Itu film. Bagaimana dengan that crazy little thing di dunia nyata? Jika ternyata setelah menunggu beberapa tahun, akhirnya Nam berani mengatakan pada Shone bahwa dia mencintai Shone. Seberani dan seyakin apa, atau seteleh apa, hingga akhirnya seseorang menyatakan cinta pada orang lain? Walaupun ternyata ketika itu, Shone baru saja seminggu berpacaran dengan teman sekelasnya.
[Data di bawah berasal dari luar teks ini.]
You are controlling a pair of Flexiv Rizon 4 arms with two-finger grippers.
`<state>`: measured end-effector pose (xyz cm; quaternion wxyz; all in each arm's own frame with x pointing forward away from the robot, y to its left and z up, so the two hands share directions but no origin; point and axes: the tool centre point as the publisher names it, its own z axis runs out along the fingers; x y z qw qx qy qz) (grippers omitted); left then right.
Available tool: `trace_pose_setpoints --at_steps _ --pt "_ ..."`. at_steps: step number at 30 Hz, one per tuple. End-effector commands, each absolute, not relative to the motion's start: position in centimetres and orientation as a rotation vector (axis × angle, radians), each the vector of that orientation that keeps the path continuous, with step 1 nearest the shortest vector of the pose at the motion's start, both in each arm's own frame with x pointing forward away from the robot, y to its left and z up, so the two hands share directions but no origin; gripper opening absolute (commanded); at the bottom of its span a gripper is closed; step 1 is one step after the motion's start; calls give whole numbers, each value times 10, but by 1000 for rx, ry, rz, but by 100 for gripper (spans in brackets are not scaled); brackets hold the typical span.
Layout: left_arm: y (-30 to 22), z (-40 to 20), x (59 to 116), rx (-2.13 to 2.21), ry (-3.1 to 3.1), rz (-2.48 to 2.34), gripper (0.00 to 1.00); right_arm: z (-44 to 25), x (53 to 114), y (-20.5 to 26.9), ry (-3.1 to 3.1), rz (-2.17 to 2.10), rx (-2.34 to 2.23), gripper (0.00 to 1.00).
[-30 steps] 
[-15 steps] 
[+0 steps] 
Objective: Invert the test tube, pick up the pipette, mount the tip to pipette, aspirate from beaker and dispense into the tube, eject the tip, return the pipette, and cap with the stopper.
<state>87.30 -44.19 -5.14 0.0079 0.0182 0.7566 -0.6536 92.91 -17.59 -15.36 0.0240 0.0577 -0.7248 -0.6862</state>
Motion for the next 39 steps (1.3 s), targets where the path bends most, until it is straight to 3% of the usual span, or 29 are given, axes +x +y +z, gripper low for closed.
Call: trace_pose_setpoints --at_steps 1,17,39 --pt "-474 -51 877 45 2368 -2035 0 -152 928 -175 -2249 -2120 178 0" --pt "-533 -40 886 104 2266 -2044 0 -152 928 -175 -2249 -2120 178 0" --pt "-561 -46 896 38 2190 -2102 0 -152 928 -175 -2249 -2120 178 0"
Atau lebih ekstrem lagi, bagaimana Shone, menjaga perasaannya bertahun-tahun juga, hanya melihat Nam, karena Nam disukai teman dekat Shone. Dan ketika Nam menyatakan cintanya, dia terlanjur pacaran dengan teman sekelasnya, hingga ia berani menunggu hingga sembilan tahun untuk menunggu Nam pulang dari Amerika. Mereka terpisah begitu lama dan mereka dipertemukan kembali. Jika dalam kehidupan nyata dihadapkan pada situasi demikian, berapa lamakah akan mampu bertahan? Barangkali hanya beberapa orang yang mampu bertahan dan menjaganya dengan baik.
Karena hidup yang sebenarnya tidak menghabiskan roll-roll film dan memiliki durasi yang tak terbatas. Kesabaran juga pasti ada batasnya. Semampu apa seseorang, dari kita, menunggu untuk hal-hal demikian? Tanyakan pada rumput yang bergoyang.
Atau lebih tepatnya. Saya ingin bertanya, seberapa yakinkah kita mencintai seseorang. Hingga berani mengatakannya. Meskipun resiko terburuknya adalah dengan tidak mendapatkannya. Untuk kemudian, seberapa beranikah kita untuk mempertahankannya? Hingga sadar, bahwa, cinta itu cukup memberi banyak kekuatan untuk lebih baik.
Baiknya saya tanyakan pada diri saya sendiri dulu, sepertinya.
Seringkali film terlalu besar mempengaruhi kondisi psikologis. Semoga kemudian tidak menjadi melo-dramatis. Semoga dapat memberi kekuatan tersendiri, yang positif.